## Your instructions
Of all the lines below, return only those starting with the line holding "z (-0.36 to" and going on through the line holding "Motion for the", exactly as written.

== Segment start ==

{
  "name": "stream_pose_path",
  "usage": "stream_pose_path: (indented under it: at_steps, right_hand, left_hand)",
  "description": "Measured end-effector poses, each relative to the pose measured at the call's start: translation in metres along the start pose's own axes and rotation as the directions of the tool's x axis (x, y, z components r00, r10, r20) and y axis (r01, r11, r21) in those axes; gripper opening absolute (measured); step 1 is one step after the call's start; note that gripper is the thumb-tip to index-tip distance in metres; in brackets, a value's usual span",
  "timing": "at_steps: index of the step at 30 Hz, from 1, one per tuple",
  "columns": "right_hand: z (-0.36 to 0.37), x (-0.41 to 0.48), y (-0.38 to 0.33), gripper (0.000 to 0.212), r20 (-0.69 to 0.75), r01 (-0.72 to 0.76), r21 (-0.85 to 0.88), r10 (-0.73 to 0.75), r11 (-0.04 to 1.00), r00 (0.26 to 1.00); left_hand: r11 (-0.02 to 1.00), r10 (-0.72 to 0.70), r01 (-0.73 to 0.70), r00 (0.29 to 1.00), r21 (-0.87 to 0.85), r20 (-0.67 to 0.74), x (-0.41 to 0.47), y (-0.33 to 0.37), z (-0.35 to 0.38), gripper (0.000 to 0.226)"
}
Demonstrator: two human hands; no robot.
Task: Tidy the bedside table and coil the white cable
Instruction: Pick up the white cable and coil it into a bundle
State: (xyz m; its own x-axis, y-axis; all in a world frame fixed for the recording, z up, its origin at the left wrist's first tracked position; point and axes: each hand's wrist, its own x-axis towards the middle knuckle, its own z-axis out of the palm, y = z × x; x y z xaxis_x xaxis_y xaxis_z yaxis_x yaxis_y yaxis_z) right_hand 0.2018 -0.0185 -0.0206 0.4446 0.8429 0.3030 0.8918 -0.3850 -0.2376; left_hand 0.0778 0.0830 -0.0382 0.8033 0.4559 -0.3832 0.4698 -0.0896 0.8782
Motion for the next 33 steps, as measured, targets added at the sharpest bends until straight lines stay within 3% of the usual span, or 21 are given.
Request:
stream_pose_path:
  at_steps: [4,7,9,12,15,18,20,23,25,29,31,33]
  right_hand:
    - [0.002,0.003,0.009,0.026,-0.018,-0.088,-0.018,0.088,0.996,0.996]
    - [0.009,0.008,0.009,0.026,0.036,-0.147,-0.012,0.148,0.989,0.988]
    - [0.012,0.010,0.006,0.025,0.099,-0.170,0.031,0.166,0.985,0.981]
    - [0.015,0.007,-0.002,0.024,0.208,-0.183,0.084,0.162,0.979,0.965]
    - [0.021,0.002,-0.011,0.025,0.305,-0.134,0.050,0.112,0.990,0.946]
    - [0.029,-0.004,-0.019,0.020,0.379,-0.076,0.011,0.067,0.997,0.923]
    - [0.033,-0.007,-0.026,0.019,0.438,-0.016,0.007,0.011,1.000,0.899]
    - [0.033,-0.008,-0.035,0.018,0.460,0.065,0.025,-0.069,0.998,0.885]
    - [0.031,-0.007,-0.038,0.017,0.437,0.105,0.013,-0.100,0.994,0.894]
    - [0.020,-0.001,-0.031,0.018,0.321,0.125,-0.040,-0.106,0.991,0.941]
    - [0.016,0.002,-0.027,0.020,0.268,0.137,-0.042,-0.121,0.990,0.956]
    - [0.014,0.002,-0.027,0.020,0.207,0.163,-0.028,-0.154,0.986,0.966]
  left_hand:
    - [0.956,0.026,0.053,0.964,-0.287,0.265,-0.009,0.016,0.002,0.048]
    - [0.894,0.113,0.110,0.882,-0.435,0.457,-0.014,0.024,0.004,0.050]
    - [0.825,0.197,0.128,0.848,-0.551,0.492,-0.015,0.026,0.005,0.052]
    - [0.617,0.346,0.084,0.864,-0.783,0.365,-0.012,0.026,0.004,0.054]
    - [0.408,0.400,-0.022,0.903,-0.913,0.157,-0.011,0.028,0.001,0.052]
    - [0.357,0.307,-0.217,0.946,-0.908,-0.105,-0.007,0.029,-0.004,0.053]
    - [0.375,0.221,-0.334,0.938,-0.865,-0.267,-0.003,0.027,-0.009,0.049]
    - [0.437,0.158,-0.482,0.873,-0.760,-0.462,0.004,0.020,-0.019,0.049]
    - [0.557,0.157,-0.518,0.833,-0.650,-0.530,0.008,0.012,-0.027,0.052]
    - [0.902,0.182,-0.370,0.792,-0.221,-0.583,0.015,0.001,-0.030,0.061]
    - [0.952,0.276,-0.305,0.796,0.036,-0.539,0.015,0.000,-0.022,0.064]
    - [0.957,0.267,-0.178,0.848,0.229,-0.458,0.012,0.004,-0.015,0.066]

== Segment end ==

## Task answer
  "columns": "right_hand: z (-0.36 to 0.37), x (-0.41 to 0.48), y (-0.38 to 0.33), gripper (0.000 to 0.212), r20 (-0.69 to 0.75), r01 (-0.72 to 0.76), r21 (-0.85 to 0.88), r10 (-0.73 to 0.75), r11 (-0.04 to 1.00), r00 (0.26 to 1.00); left_hand: r11 (-0.02 to 1.00), r10 (-0.72 to 0.70), r01 (-0.73 to 0.70), r00 (0.29 to 1.00), r21 (-0.87 to 0.85), r20 (-0.67 to 0.74), x (-0.41 to 0.47), y (-0.33 to 0.37), z (-0.35 to 0.38), gripper (0.000 to 0.226)"
}
Demonstrator: two human hands; no robot.
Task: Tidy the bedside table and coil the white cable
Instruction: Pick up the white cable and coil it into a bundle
State: (xyz m; its own x-axis, y-axis; all in a world frame fixed for the recording, z up, its origin at the left wrist's first tracked position; point and axes: each hand's wrist, its own x-axis towards the middle knuckle, its own z-axis out of the palm, y = z × x; x y z xaxis_x xaxis_y xaxis_z yaxis_x yaxis_y yaxis_z) right_hand 0.2018 -0.0185 -0.0206 0.4446 0.8429 0.3030 0.8918 -0.3850 -0.2376; left_hand 0.0778 0.0830 -0.0382 0.8033 0.4559 -0.3832 0.4698 -0.0896 0.8782
Motion for the next 33 steps, as measured, targets added at the sharpest bends until straight lines stay within 3% of the usual span, or 21 are given.

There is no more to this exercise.